Intel Xeon Phi Knights Landing Now Shipping; Omni Path Update, Too

Intel announced at the ISC 2016 High Performance Computing event that its Xeon Phi Knights Landing products, which it originally announced back in November at the Supercomputing conference, are now shipping. The Knights Landing products include Intel's Omni-Path Fabric, and the company also unveiled its HPC Orchestrator.

Intel recently restructured to focus on three non-desktop PC pillars, which include the datacenter, IoT and memory markets. Intel has the advantage of its much-ballyhooed 99.2 percent market share of datacenter CPU sockets, but this actually restricts its ability to grow datacenter revenue. Intel is merely stuck in a never-ending upgrade cycle that sees it replacing its own processors on a regular cadence.
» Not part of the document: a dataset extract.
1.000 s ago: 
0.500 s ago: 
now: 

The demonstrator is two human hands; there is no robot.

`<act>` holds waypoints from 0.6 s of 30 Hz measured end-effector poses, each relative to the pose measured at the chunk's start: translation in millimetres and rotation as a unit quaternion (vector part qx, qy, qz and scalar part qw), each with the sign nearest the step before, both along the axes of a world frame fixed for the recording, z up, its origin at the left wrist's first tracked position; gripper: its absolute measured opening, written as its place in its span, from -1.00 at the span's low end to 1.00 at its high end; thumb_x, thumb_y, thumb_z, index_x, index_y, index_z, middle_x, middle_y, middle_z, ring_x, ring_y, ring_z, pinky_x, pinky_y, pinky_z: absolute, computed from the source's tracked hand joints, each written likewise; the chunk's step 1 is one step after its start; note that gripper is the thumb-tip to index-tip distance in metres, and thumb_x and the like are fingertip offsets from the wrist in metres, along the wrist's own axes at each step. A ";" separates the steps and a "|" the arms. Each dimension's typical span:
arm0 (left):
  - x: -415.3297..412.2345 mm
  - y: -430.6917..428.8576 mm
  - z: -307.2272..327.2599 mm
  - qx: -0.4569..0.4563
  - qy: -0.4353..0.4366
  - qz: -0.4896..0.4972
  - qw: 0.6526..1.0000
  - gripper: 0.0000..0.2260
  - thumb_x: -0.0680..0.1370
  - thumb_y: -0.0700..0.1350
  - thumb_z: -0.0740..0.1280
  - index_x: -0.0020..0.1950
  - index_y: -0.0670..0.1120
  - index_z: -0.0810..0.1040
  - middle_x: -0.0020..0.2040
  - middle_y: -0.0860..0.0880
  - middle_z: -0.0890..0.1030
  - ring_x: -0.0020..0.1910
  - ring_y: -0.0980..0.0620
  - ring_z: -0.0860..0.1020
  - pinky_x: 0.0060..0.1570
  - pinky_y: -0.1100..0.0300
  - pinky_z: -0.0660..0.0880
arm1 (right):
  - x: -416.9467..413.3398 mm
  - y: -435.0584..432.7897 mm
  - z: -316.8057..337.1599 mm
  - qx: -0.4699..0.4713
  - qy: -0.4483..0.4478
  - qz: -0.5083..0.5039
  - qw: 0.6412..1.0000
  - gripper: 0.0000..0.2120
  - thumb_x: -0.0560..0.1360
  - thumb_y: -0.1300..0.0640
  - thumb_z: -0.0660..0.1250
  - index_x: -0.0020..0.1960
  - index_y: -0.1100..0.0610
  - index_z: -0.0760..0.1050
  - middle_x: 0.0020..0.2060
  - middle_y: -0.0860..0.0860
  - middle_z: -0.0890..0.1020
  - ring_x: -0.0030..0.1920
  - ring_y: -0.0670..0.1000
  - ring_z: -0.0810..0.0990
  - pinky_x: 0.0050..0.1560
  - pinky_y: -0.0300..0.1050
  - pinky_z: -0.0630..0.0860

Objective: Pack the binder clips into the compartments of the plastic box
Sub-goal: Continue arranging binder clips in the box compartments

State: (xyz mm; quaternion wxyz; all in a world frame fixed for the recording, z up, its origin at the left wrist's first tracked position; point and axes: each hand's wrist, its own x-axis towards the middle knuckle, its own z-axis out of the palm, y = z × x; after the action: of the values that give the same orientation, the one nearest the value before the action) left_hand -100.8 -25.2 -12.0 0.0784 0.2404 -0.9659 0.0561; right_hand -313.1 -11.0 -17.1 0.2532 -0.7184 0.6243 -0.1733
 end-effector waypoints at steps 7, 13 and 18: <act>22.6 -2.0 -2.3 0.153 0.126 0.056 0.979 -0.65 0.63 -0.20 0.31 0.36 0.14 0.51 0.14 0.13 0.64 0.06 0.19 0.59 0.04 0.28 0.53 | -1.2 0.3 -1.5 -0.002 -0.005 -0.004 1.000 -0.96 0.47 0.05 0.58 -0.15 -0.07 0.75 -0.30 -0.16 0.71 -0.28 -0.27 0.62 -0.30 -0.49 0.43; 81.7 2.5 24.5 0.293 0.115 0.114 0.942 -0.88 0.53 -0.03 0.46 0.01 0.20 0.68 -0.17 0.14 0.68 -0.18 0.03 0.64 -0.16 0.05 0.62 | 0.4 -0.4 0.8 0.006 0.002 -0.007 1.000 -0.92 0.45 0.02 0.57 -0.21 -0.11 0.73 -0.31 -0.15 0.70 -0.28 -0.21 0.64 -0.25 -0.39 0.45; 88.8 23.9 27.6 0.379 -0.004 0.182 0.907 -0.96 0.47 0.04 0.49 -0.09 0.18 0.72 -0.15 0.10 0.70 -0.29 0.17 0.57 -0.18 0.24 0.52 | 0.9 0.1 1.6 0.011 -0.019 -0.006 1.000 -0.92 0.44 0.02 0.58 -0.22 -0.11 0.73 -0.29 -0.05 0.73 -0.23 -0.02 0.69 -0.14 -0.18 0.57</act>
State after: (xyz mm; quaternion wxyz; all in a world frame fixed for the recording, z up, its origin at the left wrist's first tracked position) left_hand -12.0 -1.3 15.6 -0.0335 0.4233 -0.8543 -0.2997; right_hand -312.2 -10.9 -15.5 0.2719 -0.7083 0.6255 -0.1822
Surprisingly, the overall server hardware spend has not grown appreciably in over twenty years, so the tail-chasing upgrade cycle is not conducive to revenue growth. Intel is attempting to expand its datacenter penetration by targeting high-growth segments, such as parallel processing with the Xeon Phi family (ostensibly displacing GPUs), Omni-Path (networking) and 3D NAND/XPoint (memory). Intel's strategy is to use its CPU dominance as a beachhead to attack with its Scalable System Framework (SFF), which is a holistic approach to rack-scale architectures.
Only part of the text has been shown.